- [Work required]
Please give back only the lines below from the one containing "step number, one" to the one containing "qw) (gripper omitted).", each repeated word for word, both ends included.

== Excerpted records ==

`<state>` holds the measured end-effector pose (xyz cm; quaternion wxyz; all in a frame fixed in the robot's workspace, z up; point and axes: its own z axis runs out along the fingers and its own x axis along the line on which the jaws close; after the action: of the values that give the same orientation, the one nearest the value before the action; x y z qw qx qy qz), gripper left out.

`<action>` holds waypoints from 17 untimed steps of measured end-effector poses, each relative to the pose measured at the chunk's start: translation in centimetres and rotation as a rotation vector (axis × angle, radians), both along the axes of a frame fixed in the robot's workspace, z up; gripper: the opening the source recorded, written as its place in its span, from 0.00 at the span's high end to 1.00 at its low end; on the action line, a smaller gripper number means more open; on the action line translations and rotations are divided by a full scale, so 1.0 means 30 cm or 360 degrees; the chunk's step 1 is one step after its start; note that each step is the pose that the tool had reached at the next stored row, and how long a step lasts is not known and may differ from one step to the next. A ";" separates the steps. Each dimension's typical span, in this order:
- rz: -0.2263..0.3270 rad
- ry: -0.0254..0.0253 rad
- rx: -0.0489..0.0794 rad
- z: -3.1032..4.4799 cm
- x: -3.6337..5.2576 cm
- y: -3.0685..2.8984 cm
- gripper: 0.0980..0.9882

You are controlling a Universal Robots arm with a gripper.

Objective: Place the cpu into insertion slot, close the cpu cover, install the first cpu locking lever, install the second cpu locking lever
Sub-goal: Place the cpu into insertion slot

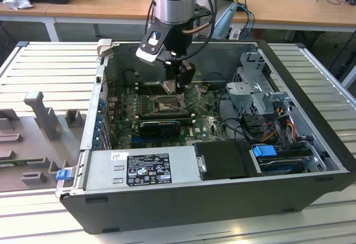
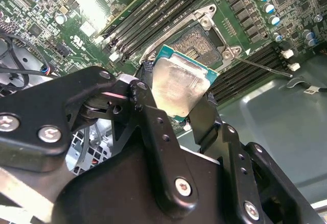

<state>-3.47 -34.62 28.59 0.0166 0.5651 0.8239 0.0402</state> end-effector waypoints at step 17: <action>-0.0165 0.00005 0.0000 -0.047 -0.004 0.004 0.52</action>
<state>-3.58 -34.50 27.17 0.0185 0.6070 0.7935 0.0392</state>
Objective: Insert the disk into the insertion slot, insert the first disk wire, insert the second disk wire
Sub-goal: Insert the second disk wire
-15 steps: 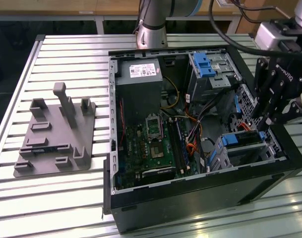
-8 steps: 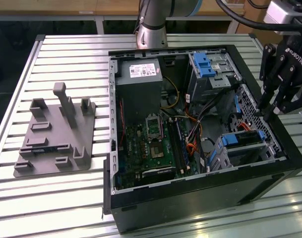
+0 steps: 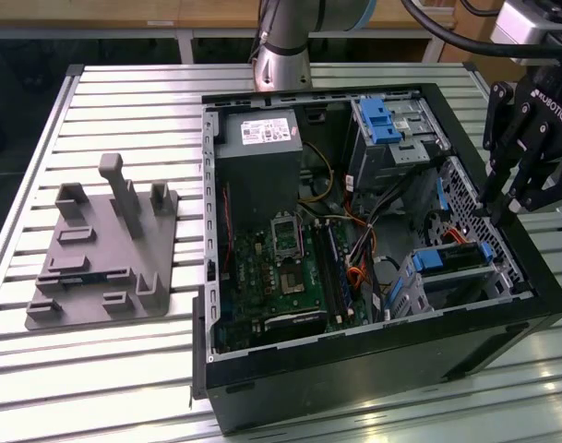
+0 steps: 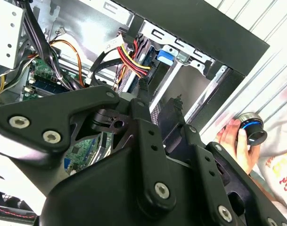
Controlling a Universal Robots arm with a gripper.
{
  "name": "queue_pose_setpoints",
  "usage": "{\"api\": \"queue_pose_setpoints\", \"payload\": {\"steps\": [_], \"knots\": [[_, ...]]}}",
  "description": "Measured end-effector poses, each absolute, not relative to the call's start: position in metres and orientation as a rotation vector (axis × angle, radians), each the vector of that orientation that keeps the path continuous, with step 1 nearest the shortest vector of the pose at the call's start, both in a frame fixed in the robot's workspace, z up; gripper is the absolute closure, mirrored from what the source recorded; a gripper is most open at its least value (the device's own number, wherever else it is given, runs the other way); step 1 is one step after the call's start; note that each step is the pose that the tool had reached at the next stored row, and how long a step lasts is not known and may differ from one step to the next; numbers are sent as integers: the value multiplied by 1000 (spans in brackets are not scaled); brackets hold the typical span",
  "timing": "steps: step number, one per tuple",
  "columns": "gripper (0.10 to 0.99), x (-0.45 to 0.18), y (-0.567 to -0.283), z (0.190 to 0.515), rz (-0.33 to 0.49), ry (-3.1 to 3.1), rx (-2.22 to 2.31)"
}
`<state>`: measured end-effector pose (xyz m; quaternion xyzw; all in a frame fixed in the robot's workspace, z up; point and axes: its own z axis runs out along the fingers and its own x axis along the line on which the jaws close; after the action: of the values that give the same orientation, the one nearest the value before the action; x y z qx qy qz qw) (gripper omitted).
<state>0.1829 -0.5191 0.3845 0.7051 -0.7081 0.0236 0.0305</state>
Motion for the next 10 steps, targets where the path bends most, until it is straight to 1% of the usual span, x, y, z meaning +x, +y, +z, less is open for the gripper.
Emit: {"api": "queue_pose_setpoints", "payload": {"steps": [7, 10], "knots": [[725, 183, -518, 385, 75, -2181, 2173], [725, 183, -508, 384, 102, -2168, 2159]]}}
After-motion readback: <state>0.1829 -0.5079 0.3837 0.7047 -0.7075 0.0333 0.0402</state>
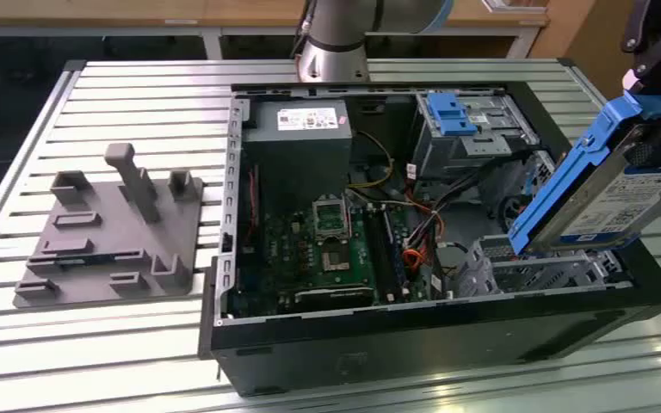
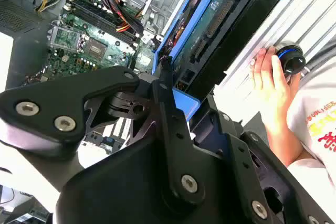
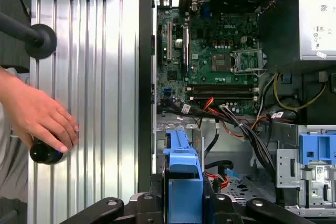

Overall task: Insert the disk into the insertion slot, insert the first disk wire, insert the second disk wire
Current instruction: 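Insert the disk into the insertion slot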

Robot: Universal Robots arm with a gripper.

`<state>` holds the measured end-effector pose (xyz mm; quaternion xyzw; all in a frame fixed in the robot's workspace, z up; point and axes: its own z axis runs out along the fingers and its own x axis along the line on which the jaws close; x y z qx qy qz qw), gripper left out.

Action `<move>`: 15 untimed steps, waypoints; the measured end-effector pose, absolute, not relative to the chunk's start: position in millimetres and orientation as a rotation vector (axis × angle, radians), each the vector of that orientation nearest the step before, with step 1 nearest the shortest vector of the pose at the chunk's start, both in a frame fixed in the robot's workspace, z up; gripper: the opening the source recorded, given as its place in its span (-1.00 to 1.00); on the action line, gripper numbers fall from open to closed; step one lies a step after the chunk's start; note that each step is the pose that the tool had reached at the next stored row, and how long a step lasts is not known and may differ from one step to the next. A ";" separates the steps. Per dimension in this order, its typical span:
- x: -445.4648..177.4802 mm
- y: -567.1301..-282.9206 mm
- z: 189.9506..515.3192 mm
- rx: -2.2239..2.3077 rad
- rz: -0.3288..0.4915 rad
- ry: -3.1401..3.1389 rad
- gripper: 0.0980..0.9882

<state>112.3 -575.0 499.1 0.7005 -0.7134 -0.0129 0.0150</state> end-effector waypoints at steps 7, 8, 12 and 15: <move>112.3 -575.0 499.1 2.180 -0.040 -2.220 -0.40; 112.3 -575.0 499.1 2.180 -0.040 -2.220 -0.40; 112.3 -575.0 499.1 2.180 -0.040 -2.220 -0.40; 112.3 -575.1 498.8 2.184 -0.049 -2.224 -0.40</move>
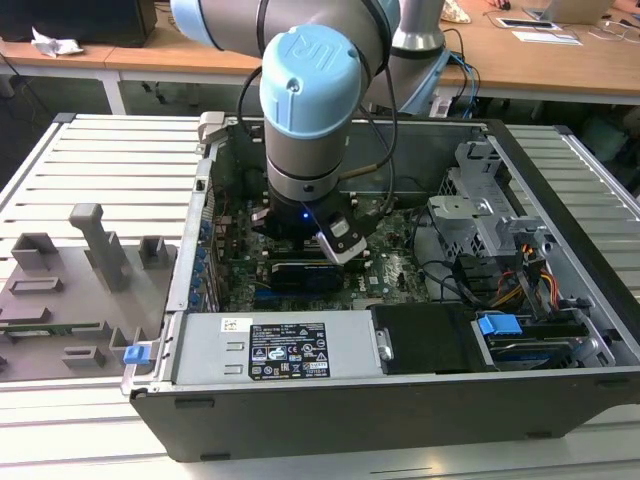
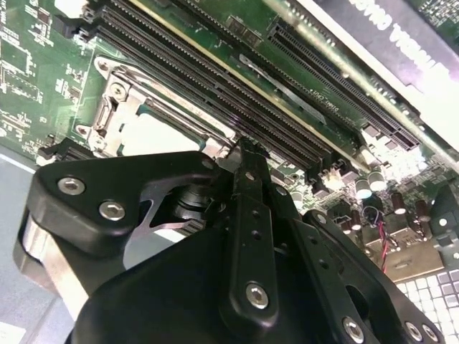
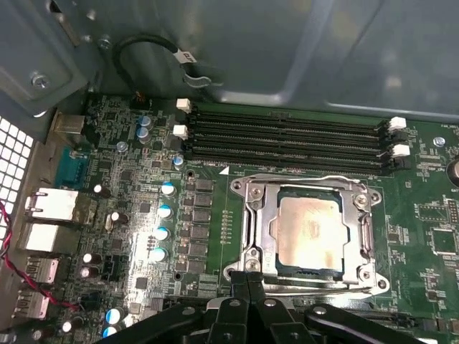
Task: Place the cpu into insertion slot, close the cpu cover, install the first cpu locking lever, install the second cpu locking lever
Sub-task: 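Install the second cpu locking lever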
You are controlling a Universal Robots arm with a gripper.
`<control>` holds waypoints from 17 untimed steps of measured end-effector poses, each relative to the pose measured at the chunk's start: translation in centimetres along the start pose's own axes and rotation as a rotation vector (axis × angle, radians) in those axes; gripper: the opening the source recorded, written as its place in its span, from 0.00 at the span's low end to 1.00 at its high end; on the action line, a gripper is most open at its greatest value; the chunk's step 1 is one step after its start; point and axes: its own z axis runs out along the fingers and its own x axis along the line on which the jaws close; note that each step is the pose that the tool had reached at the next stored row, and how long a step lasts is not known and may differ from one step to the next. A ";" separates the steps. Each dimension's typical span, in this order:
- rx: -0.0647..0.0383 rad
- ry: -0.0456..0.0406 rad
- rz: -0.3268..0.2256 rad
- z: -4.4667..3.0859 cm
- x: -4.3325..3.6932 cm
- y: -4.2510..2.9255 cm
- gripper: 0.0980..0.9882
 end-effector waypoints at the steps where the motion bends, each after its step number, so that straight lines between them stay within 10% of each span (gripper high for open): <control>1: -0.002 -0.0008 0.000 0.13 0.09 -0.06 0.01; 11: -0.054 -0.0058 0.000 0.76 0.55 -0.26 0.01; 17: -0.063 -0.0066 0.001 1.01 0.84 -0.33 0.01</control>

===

- [Written answer]
  "timing": "steps: step number, one per tuple",
  "columns": "gripper (0.10 to 0.99), x (-0.45 to 0.18), y (-0.567 to -0.283), z (0.190 to 0.515), rz (-0.33 to 0.49), ry (-3.1 to 3.1), rx (-2.22 to 2.31)"
}
`<state>`: measured end-effector pose (xyz m; quaternion xyzw; all in a frame fixed in the robot's workspace, z up; point and axes: its own z axis runs out along the fingers and its own x axis along the line on which the jaws close; after the action: of the values that give the same orientation, the one nearest the value before the action; x y z qx qy qz qw) (gripper omitted).

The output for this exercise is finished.